----- Input records
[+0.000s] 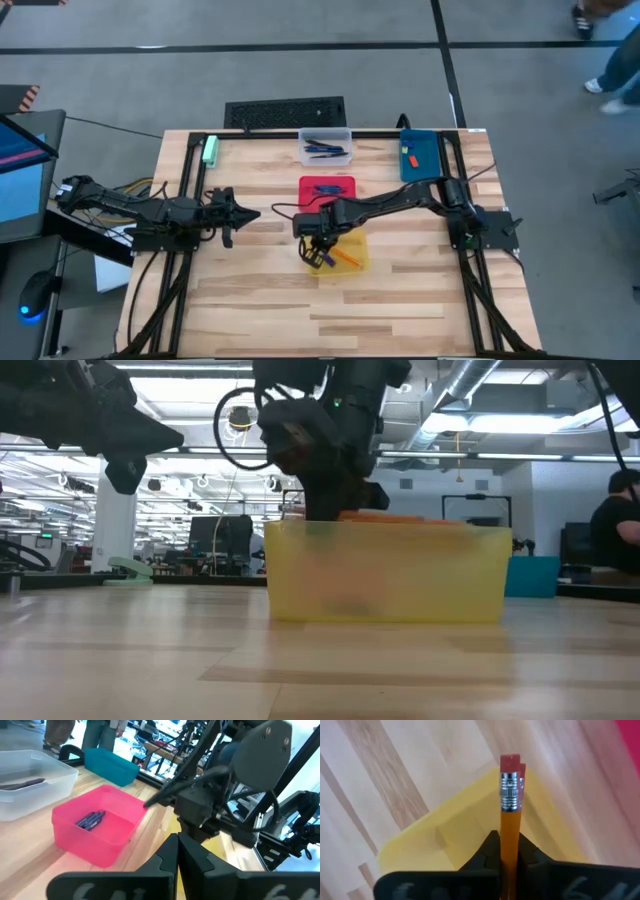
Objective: Sort crayons/erasers/pens/pencils in bins
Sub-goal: Adjust the orange pencils in the yellow bin
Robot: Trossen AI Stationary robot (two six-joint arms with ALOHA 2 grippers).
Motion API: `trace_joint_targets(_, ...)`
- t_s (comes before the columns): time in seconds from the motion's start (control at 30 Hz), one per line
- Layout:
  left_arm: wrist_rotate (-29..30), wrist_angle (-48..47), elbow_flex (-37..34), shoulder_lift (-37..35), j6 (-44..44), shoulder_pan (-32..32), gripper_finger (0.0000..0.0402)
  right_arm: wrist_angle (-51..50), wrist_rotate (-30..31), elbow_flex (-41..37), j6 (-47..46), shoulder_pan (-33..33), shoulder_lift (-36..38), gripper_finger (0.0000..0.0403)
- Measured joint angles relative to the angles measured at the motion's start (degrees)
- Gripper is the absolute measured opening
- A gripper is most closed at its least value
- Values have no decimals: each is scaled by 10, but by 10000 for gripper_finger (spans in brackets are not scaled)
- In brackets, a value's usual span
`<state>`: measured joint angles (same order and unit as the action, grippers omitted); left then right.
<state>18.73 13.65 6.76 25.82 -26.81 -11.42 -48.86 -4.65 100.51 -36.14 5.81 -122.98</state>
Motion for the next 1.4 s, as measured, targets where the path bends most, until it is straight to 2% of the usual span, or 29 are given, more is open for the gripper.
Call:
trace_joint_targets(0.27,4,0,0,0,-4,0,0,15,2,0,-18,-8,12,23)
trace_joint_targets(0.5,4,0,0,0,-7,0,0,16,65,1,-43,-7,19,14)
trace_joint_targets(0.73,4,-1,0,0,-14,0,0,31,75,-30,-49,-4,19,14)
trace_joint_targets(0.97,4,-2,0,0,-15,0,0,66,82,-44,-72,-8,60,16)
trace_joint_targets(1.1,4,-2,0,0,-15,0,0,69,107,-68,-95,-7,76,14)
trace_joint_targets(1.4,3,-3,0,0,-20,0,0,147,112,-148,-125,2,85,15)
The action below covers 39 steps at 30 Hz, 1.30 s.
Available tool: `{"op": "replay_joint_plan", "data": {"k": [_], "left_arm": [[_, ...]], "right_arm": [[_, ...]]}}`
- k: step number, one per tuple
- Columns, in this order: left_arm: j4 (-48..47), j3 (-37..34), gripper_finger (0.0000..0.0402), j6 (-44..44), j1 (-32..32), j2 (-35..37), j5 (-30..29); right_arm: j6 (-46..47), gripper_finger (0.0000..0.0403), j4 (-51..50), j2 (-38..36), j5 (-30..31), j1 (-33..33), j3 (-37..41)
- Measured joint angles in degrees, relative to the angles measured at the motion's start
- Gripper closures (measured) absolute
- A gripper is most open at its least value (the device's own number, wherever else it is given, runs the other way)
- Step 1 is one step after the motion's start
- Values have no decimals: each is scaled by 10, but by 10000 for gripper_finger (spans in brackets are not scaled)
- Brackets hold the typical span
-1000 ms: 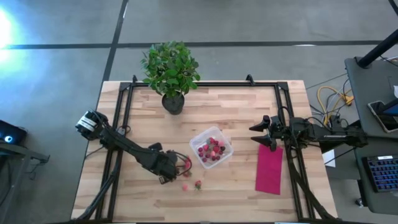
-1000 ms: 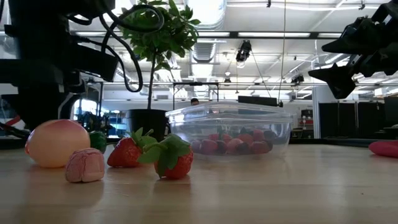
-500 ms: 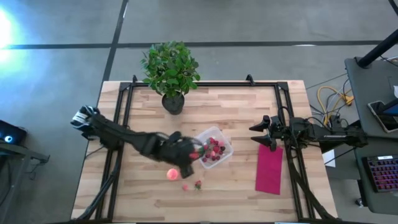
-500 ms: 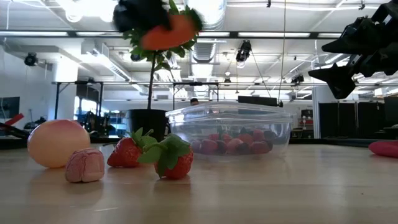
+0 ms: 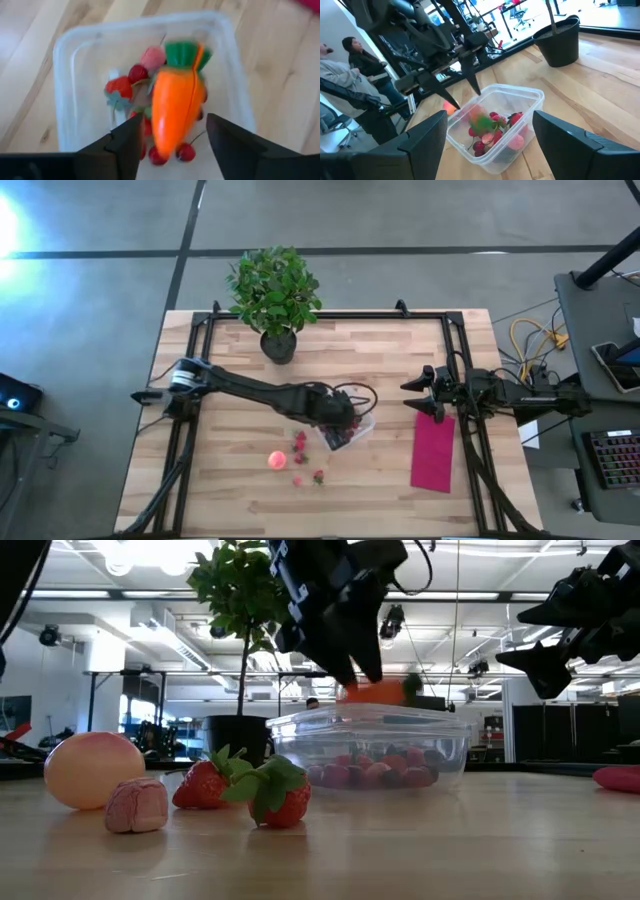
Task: Pick and placing Produce into tupperware
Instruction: Put the orange carrot into the transparent bin, then put the pink peach into the transparent bin
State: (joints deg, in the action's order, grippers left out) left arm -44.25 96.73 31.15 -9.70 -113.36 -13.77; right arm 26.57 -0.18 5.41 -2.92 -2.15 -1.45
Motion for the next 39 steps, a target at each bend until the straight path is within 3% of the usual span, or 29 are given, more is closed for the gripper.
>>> {"op": "replay_joint_plan", "data": {"k": [5, 7, 9, 11, 14, 18, 22, 24, 26, 31, 34, 39], "left_arm": [[-87, 16, 162, 90, 11, -5, -16], [-113, 13, 156, 126, 15, 5, 3], [-108, 12, 155, 107, 12, 22, 45], [-100, 13, 154, 88, -8, 43, 83], [-120, 3, 154, 91, -50, 65, 93], [-214, -9, 153, 192, -92, 68, 91], [-229, -9, 153, 185, -169, 69, 77], [-233, -15, 153, 165, -207, 69, 43], [-233, -26, 153, 200, -231, 68, 12], [-235, -75, 153, 389, -253, 66, 5], [-232, -90, 153, 415, -264, 66, -33], [-208, -117, 153, 420, -266, 66, -33]], "right_arm": [[0, 117, 0, 0, 0, 0, 0], [0, 117, 0, 0, 0, 0, 0], [0, 117, 0, 0, 0, 0, 0], [0, 117, 0, -1, 0, 0, 0], [0, 117, 0, 0, 0, 0, 0], [0, 117, 0, 0, 0, 0, 0], [0, 117, 0, 0, 0, 0, 0], [0, 117, 0, 0, 0, 0, 0], [0, 117, 0, -1, 0, 0, 0], [0, 117, 0, 0, 0, 0, 0], [0, 117, 0, 0, 0, 0, 0], [0, 117, 0, 0, 0, 0, 0]]}}
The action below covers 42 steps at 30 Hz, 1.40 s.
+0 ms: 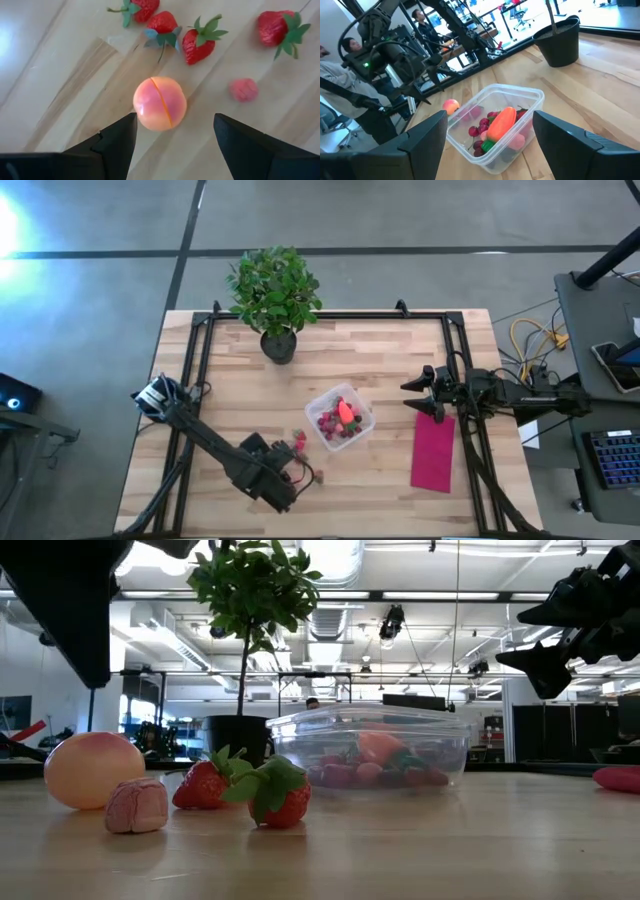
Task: Pick and placing Produce into tupperware
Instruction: Put the pink peach into the transparent bin
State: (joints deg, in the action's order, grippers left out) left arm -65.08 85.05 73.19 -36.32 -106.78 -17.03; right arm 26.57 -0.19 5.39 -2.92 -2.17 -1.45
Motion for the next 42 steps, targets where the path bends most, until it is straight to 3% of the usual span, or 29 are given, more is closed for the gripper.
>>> {"op": "replay_joint_plan", "data": {"k": [15, 26, 35, 42], "left_arm": [[99, -86, 153, 2, 25, 0, 7], [153, -138, 153, 1, 37, 0, 54], [153, -111, 164, -1, 40, 6, 57], [154, -69, 198, -33, 54, 30, -14]], "right_arm": [[0, 117, 0, 0, 0, 0, 0], [0, 117, 0, 0, 0, 0, 0], [0, 117, 0, 0, 0, 0, 0], [0, 117, 0, 0, 0, 0, 0]]}}
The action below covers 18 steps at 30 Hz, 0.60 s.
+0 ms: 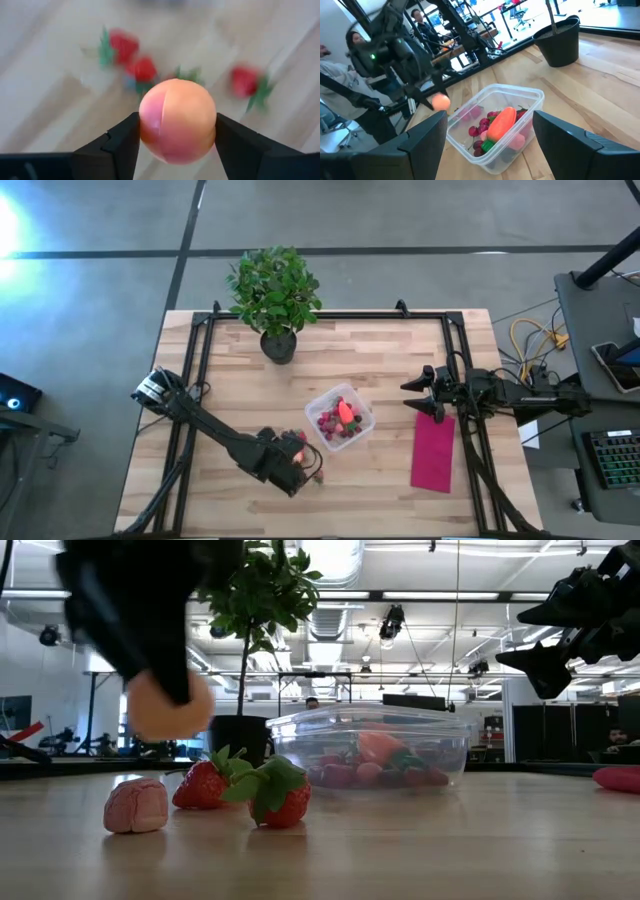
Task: Pick and placing Produce into tupperware
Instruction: Put the pink peach into the transparent bin
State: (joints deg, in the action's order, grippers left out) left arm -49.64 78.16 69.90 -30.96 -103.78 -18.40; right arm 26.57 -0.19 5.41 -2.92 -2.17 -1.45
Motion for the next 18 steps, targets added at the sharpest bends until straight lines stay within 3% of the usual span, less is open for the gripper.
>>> {"op": "replay_joint_plan", "data": {"k": [5, 9, 13, 18], "left_arm": [[46, 46, 191, -70, 35, 41, -128], [112, 73, 188, -218, 95, 56, -149], [160, 84, 187, -295, 170, 43, -100], [150, 77, 187, -289, 232, -1, 59]], "right_arm": [[0, 117, 0, 0, 0, 0, 0], [0, 117, 0, 0, 0, 0, 0], [0, 117, 0, -1, 0, 0, 0], [0, 117, 0, 0, 0, 0, 0]]}}
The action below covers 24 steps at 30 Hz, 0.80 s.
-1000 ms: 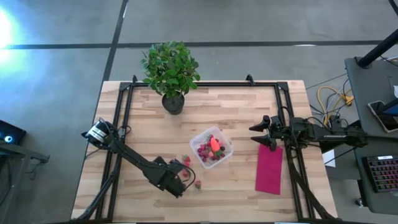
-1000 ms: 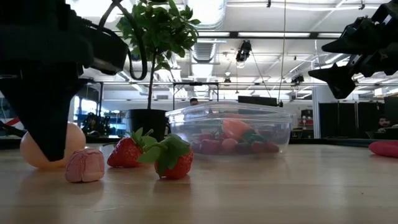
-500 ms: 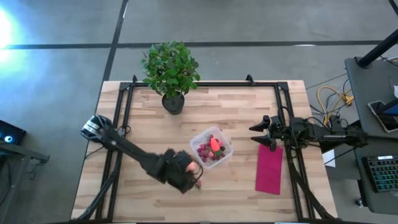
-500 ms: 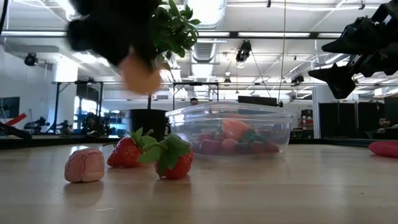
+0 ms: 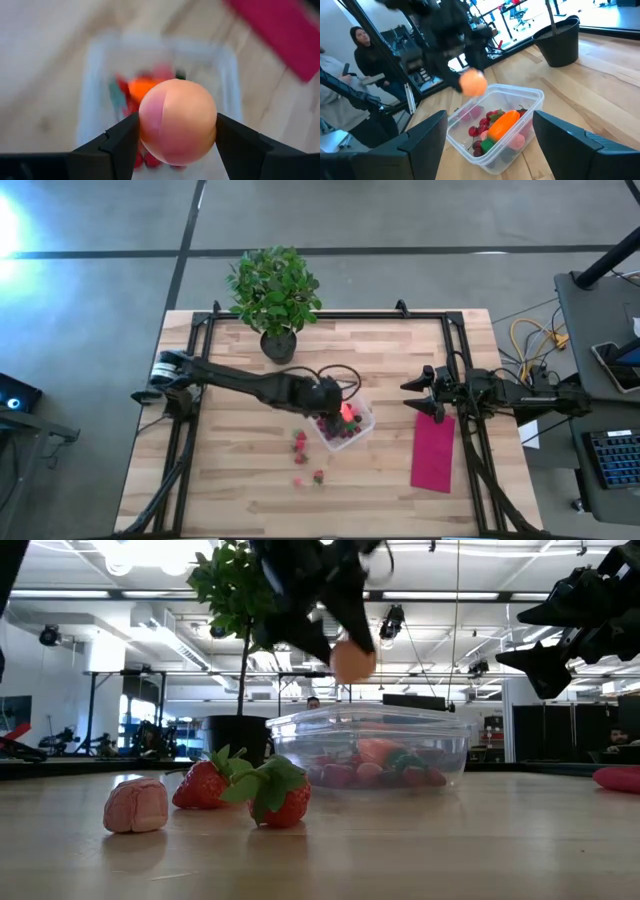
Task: Pick and placing Produce into tupperware
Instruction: Put the pink peach into the transparent bin, then put the red strawberry into the transparent bin
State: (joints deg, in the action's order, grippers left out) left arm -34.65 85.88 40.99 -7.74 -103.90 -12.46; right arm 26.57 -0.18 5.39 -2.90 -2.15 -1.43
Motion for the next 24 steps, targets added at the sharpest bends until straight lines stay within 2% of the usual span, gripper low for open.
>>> {"op": "replay_joint_plan", "data": {"k": [2, 6, 14, 19, 21, 24], "left_arm": [[-18, -1, 186, 28, 2, -14, 21], [-18, -1, 174, 42, -4, -25, 24], [-36, 4, 99, 97, -13, 0, 30], [-120, 1, 71, 151, -35, 17, 33], [-144, 1, 69, 128, -51, 19, 31], [-170, -1, 68, 17, -89, 18, 23]], "right_arm": [[0, 117, 0, 0, 0, 0, 0], [0, 117, 0, 0, 0, 0, 0], [0, 117, 0, 0, 0, 0, 0], [0, 117, 0, 0, 0, 0, 0], [0, 117, 0, 0, 0, 0, 0], [0, 117, 0, 0, 0, 0, 0]]}}
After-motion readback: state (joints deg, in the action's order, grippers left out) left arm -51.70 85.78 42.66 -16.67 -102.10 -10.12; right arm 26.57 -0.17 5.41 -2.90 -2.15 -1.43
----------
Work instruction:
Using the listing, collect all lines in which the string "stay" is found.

Answer to the problem:
Motion for the next 18 steps, targets added at the sharpest bends until straight lines stay within 3% of the usual span, less is open for the gripper.
Motion for the next 24 steps, targets added at the sharpest bends until straight lines stay within 2% of the usual span, gripper low for open.

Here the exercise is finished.